L’une des découvertes récentes les plus fascinantes en biologie est le réveil d’un organisme microscopique, le rotifère bdelloïde. Publié dans le journal Current Biology, l’article intitulé « A Microscopic Survivor From The Ice Age » montre comment cet animal, mesurant environ 0,5 mm, a repris vie après avoir été gelé pendant 24 000 ans. Trouvé dans le pergélisol sibérien, cet exemple offre un nouveau regard sur la capacité de certains êtres vivants à traverser des conditions extrêmes, et pose beaucoup de questions sur les mécanismes de la cryptobiose.
Un voyage dans le temps et la glace
Le rotifère bdelloïde provient d’une formation géologique particulière : le Ice Complex Yedoma. Cette région est connue pour ses loess riches en glace et ses coins de glace bien développés. Les chercheurs l’ont extrait de carottes de pergélisol prélevées en Sibérie, ce qui donne un aperçu direct des conditions du Pléistocène tardif, datées entre 23 960 et 24 485 ans. À ce jour, cette découverte montre que des animaux multicellulaires peuvent rester en cryptobiose pendant des milliers d’années, un phénomène jusque‑là surtout documenté chez des organismes unicellulaires.
Les études menées par l’équipe, dirigée par Stas Malavin, mettent en évidence la résistance de ces organismes : ils résistent à la formation de cristaux de glace, aux radiations et aux ravages du temps.
Survie extrême et perspectives
La cryptobiose est l’état clé ici : le métabolisme est presque complètement arrêté. Si des cas similaires avaient déjà été observés chez des unicellulaires, la capacité du rotifère à garder ses structures internes intactes après tant d’années de congélation est inédite chez un animal multicellulaire. En laboratoire, un dégel contrôlé a permis au rotifère de reprendre une activité biologique normale et de se reproduire asexuellement par parthénogenèse, ce qui montre que son réveil n’était ni passager ni anecdotique.

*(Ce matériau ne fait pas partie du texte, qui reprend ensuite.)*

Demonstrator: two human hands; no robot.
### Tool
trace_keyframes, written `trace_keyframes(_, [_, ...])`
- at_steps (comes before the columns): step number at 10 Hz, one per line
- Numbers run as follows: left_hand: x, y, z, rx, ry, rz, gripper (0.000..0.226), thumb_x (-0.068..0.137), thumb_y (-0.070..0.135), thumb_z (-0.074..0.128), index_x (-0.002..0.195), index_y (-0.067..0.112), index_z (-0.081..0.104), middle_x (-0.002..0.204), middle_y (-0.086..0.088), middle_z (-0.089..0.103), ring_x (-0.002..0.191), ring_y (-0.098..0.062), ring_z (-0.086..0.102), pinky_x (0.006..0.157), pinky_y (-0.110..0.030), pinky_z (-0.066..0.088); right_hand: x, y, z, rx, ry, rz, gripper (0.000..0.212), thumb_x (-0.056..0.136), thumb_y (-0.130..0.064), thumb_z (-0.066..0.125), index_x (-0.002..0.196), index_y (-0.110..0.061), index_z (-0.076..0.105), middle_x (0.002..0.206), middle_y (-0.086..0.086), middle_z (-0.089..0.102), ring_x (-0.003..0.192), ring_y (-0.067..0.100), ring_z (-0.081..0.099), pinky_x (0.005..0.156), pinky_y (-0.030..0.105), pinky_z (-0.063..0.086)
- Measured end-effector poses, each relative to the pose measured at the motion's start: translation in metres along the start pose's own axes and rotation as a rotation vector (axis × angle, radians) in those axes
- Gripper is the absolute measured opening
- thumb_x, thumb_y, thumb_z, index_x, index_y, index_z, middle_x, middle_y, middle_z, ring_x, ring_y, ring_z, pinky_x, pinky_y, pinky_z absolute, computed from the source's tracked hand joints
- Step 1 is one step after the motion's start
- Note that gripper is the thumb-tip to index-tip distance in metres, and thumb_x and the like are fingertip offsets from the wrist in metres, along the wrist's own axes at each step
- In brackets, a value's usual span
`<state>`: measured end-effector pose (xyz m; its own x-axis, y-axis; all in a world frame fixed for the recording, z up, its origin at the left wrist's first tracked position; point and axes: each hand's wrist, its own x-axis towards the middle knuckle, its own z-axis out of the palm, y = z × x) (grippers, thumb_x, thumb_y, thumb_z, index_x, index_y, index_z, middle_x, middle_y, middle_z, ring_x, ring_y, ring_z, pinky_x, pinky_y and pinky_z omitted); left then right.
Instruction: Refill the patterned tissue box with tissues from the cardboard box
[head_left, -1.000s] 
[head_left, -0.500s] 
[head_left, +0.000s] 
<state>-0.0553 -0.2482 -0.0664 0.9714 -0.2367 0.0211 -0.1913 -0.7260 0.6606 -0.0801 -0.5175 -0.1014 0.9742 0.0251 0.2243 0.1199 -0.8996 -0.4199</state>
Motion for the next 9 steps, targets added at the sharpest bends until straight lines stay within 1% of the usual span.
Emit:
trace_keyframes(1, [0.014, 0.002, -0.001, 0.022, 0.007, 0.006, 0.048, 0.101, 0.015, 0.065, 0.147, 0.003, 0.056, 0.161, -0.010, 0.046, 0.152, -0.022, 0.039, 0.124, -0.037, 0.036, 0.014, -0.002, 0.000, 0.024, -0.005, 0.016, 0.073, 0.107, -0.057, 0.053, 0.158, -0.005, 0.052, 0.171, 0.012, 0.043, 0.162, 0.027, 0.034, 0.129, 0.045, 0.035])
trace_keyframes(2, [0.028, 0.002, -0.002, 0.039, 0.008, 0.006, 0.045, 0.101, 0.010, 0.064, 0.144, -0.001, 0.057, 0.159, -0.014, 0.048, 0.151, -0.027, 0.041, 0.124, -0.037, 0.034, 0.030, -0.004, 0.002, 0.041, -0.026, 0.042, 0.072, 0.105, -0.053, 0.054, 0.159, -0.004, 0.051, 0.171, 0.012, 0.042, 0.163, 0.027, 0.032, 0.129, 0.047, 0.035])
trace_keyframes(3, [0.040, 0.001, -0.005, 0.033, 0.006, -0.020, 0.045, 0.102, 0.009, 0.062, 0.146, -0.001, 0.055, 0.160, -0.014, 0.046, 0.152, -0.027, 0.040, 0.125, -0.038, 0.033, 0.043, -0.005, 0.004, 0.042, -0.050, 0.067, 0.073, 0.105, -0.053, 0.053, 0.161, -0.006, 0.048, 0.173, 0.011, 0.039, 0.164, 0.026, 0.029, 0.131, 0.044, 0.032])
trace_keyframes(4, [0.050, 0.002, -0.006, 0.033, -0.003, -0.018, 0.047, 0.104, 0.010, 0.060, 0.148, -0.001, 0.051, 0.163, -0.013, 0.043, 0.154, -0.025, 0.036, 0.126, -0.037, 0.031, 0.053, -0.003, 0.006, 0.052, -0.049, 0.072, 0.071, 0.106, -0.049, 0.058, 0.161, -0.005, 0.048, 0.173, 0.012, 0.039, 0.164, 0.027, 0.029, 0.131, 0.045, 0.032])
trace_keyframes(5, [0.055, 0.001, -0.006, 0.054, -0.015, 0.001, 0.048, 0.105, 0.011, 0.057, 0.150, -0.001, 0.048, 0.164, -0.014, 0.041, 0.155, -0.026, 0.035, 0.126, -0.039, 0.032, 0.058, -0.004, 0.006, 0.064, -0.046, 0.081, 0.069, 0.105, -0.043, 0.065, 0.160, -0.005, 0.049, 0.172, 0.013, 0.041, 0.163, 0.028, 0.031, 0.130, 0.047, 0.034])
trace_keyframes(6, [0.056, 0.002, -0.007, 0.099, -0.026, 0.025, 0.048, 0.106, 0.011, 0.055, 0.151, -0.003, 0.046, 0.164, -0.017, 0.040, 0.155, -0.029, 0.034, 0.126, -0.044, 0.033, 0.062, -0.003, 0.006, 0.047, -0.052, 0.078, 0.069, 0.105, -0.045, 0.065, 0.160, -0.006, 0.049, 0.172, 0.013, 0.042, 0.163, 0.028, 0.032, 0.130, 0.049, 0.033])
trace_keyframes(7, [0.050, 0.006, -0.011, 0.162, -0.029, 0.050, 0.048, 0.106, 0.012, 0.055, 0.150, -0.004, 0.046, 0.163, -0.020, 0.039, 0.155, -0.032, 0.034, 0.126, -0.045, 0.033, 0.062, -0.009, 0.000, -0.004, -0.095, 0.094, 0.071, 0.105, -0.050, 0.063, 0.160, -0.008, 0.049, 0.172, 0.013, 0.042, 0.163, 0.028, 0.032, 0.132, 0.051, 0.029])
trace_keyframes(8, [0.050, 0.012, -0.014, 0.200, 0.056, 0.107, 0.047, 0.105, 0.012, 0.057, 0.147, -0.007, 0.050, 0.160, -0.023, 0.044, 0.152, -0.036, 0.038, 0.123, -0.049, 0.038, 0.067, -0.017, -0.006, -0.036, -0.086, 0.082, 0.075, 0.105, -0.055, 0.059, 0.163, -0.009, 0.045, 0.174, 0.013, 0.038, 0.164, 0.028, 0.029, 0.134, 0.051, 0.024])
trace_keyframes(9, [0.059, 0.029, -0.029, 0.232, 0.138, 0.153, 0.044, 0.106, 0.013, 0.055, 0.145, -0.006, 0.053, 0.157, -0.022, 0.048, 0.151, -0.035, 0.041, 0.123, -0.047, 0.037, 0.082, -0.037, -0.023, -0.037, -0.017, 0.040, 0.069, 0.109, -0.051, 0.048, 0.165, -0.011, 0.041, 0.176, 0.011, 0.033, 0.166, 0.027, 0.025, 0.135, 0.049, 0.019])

Cette étude ouvre des pistes pour la biotechnologie et l’astrobiologie, avec des applications possibles allant des techniques de cryogénie prometteuse à la préparation de futures missions spatiales. Malavin souligne toutefois les difficultés : à mesure que la complexité des organismes augmente, garder des mammifères congelés reste encore impossible.